The kilogram is the one exception. Right now, one kilogram is defined as the mass of a particular lump of a platinum-iridium alloy in Sèvres, France. Here’s its mug shot. It’s the metal cylinder at the center of the nested jars.
It’s not the ideal. Making comparisons with it is very difficult because it must be kept absolutely undamaged and clean, and furthermore the mass of it or its copies doesn’t seem to stay completely put. Making a real-world physical object behave with the required precision is simply very difficult. Scientists are looking to fix this by defining a kilogram that’s not tied to any specific physical object. They’d prefer a more reproducible and fixed definition such as that enjoyed by the meter. There’s a few approaches. One that’s been in the media recently is an atom-counting approach that works like this.

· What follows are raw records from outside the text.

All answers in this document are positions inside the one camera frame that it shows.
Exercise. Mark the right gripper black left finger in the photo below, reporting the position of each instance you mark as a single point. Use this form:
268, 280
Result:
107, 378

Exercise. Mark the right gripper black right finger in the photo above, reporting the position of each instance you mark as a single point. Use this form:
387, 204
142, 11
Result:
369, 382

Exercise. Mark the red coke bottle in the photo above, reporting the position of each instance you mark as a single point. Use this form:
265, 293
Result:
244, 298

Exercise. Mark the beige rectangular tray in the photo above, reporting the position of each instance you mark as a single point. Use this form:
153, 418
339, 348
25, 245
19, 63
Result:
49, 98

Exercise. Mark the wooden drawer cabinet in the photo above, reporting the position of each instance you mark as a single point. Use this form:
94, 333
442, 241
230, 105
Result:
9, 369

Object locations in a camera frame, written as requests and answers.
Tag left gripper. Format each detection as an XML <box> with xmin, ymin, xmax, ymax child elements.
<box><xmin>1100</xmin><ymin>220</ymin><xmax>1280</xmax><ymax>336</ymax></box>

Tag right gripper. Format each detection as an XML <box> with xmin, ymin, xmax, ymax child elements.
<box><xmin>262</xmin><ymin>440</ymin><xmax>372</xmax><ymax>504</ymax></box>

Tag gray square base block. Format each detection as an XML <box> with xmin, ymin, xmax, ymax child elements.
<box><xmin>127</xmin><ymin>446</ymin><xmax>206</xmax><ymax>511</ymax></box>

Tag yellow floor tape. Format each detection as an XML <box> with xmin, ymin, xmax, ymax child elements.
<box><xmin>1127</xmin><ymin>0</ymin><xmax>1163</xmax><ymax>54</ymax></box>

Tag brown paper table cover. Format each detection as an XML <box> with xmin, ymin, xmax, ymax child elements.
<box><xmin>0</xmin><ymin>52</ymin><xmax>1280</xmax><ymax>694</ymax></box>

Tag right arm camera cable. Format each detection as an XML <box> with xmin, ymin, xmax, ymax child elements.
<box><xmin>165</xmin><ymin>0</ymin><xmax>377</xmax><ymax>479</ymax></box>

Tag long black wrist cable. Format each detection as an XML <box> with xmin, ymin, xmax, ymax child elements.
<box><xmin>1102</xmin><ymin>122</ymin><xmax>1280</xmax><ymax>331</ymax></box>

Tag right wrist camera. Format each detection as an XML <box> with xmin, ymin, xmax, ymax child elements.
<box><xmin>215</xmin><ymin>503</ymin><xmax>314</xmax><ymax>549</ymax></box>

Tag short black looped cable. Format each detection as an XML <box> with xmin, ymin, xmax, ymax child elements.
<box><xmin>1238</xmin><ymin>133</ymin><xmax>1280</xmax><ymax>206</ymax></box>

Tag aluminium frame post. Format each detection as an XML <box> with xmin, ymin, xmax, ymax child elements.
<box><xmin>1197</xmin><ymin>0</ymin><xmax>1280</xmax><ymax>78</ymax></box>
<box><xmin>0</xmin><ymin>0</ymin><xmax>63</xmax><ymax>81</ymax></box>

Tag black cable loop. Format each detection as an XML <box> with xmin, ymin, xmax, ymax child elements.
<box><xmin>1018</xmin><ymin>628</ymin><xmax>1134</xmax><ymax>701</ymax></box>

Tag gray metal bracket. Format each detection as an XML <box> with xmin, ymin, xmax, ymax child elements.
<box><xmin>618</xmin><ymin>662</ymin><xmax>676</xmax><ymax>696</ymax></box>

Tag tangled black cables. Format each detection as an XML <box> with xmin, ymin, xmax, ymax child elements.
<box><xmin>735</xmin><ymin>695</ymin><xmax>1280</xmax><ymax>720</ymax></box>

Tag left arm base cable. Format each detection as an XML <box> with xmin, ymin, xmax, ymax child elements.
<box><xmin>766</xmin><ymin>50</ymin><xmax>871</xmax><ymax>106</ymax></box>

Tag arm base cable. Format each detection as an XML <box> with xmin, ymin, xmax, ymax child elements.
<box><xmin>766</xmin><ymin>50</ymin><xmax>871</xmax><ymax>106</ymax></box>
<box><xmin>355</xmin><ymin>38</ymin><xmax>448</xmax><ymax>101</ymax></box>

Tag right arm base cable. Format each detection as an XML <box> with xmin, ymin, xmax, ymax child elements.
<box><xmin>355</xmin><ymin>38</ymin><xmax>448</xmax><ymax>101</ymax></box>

Make a perfect silicon sphere of a very precisely specified size. The mass of that ideal sphere is defined as 1 kilogram. That way any sphere made to the specification can be used as a kilogram. The difficulty with this is in the making of a sphere perfectly and accurately enough to be more reliable than the current kilogram in the bottle in France. The Avogadro Project is working on this, and they have developed silicon spheres which are perfectly spherical to within unbelievable tolerances - just a few dozen nanometers in global error, with local surface irregularities smaller than a nanometer.
Of all the approaches to a new definition of a kilogram, I like this one the best. Unlike the Watt balance which is intrinsically delineated in terms of electrical properties, the silicon sphere technique actually gives you a physical object which has a mass of one kilogram while still retaining an abstract definition based on pure physical constants.
You know, I wonder if there’s a correlation in preference of method between experimentalists and theorists. Theorists might prefer the Watt balance since there’s fewer steps between the fundamental constants and the definition than there are with the atom-counting approach. Experimentalists (like me) might prefer the atom-counting approach since it actually produces a one-kilogram object directly.
Either way, it will be nice to have a kilogram not based on a single object. The International Prototype Kilogram is a relic of a bygone age in science, and it really should be in a museum by now.